Headaches And Ancient Acupuncture Treatments:

Traditional Chinese Medicine (TCM) has two diagnostic frameworks for headaches: meridian diagnoses, based on the location of the pain and on the meridians (or channels) that pass through it; syndrome diagnoses, dependent on external or internal factors and on the characteristics of the pain. The four meridians involved in headache are Shaoyang (TE-GB channels, on the temporal sides of the head); Taiyang (SI-BL channels, occiput); Yangming (LI-ST channels, forehead) and Jueyin (PC-LR channels, vertex). 

Treatment Options

Only two treatment systems have evolved that utilize the current understanding of the ANS or Autonomic Nervous System involvement in headache patients in a sophisticated manner:

 

Acupuncture

Neural Therapy

The Autonomic Nervous System & Migraines/Headaches

To understand the role of the ANS in headache, the anatomy has to be understood. The ANS serves three basic functions in the brain:

1. Innervation of the smooth muscle of the vascular tree within the brain. A stress signal within the sympathetic nervous system will generally lead to vasoconstriction in the affected area of the brain.

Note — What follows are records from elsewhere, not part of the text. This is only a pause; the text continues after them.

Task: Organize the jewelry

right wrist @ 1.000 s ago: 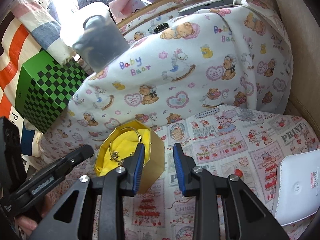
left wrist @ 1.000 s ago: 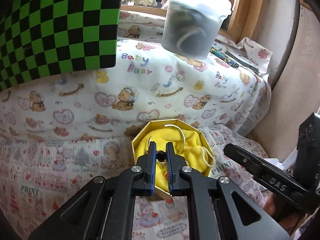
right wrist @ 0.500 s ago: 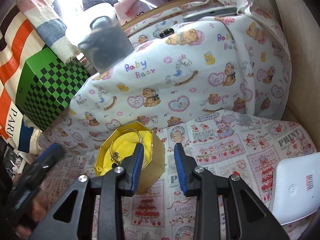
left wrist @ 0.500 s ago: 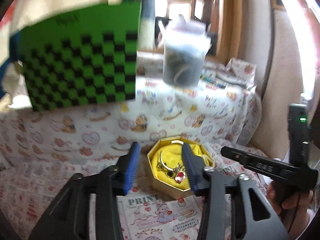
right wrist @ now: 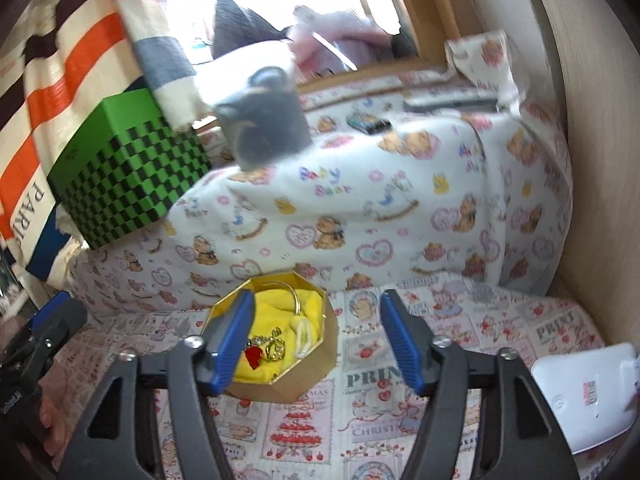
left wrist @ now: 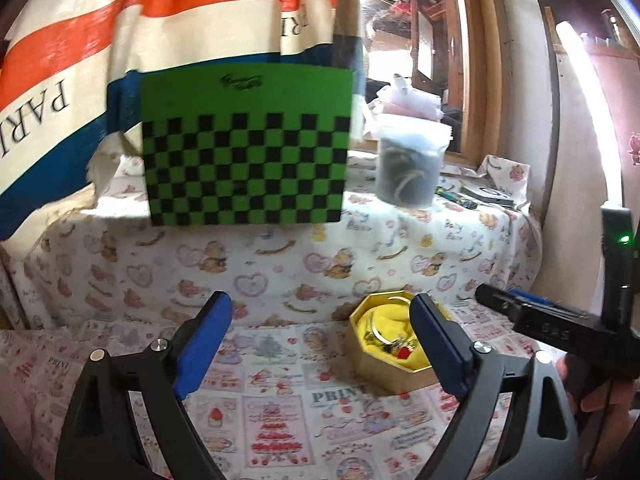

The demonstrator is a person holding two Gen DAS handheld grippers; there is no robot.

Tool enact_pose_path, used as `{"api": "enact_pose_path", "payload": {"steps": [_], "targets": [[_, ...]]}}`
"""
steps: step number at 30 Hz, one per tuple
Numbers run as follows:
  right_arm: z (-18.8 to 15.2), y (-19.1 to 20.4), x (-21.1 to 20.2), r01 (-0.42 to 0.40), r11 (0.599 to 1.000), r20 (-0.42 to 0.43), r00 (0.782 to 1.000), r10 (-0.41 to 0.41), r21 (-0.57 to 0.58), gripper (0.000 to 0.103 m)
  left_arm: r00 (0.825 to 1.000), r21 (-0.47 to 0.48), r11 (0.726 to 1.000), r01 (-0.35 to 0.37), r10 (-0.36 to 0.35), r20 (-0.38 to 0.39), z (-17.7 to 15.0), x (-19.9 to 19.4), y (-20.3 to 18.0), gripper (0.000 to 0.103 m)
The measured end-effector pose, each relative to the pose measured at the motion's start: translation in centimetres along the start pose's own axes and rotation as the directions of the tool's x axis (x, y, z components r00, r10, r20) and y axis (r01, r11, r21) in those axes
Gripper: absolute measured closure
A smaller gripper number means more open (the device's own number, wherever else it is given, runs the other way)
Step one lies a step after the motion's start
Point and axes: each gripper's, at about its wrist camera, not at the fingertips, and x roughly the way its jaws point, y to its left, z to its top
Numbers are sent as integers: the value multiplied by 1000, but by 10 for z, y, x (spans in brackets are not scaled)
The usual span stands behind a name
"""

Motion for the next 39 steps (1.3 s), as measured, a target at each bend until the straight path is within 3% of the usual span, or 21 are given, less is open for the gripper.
{"api": "enact_pose_path", "payload": {"steps": [3,5,9,13,23,29,39], "targets": [[-6,11,-6,41,998,72,997,-38,-41,21,1000,-31,999,-24,24,2,-9,3,11,8],[-9,16,-10,60,995,116,992,-51,-76,21,1000,-48,999,-12,12,8,-13,5,19,8],[-12,24,-14,86,989,164,984,-67,-117,6,999,-66,998,-15,18,46,-19,2,27,1],[-15,32,-16,104,982,193,979,-72,-159,0,998,-66,997,-44,47,45,-23,4,28,1],[-20,37,-19,151,975,239,965,-109,-164,0,992,-132,986,-105,114,58,-27,12,43,1],[-25,53,-19,190,950,260,958,-123,-248,0,988,-94,985,-142,147,47,-27,14,36,0],[-25,51,-19,186,953,255,959,-123,-241,0,981,-8,986,-168,168,93,-27,8,18,1]]}}
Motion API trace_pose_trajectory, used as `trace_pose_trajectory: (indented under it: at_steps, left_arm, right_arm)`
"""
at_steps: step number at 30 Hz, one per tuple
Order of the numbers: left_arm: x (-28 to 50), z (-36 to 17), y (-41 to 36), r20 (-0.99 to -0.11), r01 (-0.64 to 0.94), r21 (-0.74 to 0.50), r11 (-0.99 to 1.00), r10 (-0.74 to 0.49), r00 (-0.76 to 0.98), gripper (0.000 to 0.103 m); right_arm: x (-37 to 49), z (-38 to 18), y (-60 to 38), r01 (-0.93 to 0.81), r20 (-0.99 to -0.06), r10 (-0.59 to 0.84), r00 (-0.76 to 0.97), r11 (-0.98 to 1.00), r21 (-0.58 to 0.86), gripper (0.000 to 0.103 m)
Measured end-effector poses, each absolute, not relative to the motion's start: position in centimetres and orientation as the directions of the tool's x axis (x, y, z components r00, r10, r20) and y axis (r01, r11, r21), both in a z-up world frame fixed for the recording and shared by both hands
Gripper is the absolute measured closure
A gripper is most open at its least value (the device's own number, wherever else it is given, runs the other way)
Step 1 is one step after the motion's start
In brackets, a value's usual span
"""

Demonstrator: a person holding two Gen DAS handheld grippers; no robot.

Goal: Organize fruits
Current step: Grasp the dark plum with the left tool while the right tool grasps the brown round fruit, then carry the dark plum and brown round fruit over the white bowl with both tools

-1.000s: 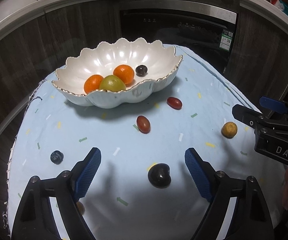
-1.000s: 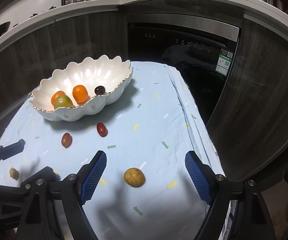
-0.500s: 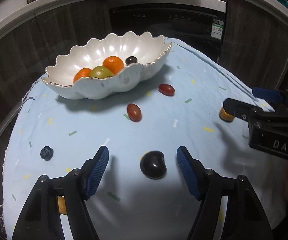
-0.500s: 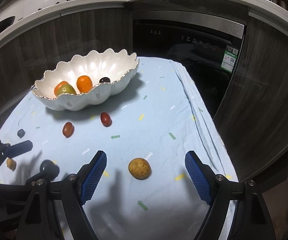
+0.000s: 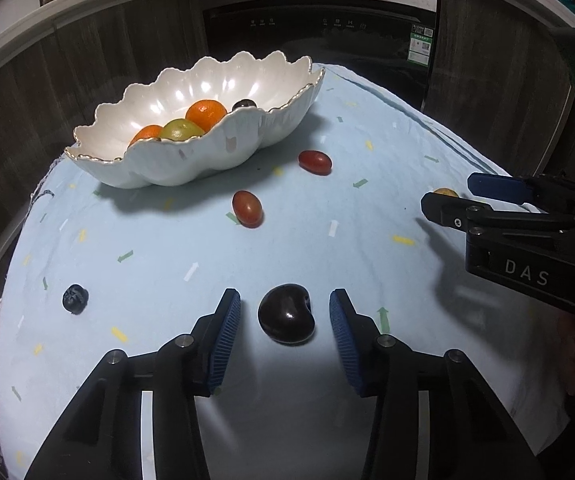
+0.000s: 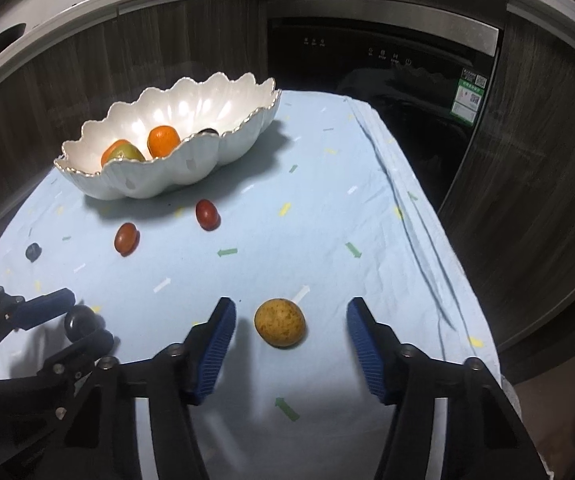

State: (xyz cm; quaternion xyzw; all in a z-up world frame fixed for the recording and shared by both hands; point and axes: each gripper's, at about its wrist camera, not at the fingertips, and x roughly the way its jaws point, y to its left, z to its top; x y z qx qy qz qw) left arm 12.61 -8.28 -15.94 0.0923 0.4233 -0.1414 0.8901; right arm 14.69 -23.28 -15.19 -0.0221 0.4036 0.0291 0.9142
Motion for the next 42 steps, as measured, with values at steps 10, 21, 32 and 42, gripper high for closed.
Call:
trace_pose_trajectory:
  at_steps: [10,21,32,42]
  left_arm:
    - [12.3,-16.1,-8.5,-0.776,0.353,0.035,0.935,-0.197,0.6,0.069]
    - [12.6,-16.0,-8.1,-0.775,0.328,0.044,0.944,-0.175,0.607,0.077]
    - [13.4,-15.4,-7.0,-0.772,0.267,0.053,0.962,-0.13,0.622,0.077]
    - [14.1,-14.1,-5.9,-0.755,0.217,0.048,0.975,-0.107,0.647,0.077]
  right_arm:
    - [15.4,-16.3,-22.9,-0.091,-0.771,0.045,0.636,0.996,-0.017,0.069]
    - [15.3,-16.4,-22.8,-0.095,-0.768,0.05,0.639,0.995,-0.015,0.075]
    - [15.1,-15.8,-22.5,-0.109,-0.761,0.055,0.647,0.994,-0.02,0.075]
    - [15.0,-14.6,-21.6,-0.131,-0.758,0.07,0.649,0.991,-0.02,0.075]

2. Transport of neuropeptides and informational substances within the axons of the ANS into the terminals within the vascular endothelium. Several dozen substances travel via the ANS axons to the endothelium and are released into the bloodstream, causing both local and systemic effects. Serotonin, enkephalin, nitric oxide and the inflammatory peptides such as substance P, neurokinin A and calcitonin gene related peptide are thought to be involved in the genesis of migraine pain.

3. 80% of ANS fibers are thought to be sensory in nature and may be directly involved in pain perception. Sensory autonomic nerves are present in the cranial membranes (dura, arachnoid, tentorium), in the connective tissue and in the walls of the larger blood and lymphatic vessels. The ANS is known to have a wind-up effect (sensitizing effect) on the wide dynamic range(WDR) cells in the spinal chord, which modulate the pain pathway. If pain originates for example in the trigeminal system, this message has to pass through the WDR cells. If the threshold is lowered by arousal of the sympathetic nervous system in the same segment, the pain message passes through the WDR cell up into the brain. Arousal in the ANS can be caused by any excitatory stimulus acting on the axons, nerve endings or ganglia of the ANS. Common in the dental arena are abnormal electrical signals (“abnormal signaling”) arising from dysfunctional scars (from tooth extractions or surgical procedures) or from dysfunctional teeth (decay, incompatible restoration materials, mechanical stress, toxicity from filling materials and infections etc.). The dental pulp has its own autonomic nervous system mostly comprised of sympathetic fibers traveling piggyback on the arteries, veins and lymphatic vessels of the tooth pulp. The fibers are post-ganglionic and arise in the anterior cervical ganglia (stellate, middle-and upper cervical sympathetic ganglia) and travel to the teeth piggyback on the vessels and trigeminal nerve fibers). Any dysfunction in a tooth or related structure (muscles of mastication, periosteum, dental ligaments, jaw joint capsule) may cause arousal in the adjacent sympathetic fibers, causing local or systemic electrical chaos in the ANS, which in turn can often result in the clinical picture of headache. This includes organic headaches, tension headache, cluster headache, TMJ/dental related headache, migraine headache, cervicogenic headaches, sinus headaches and others.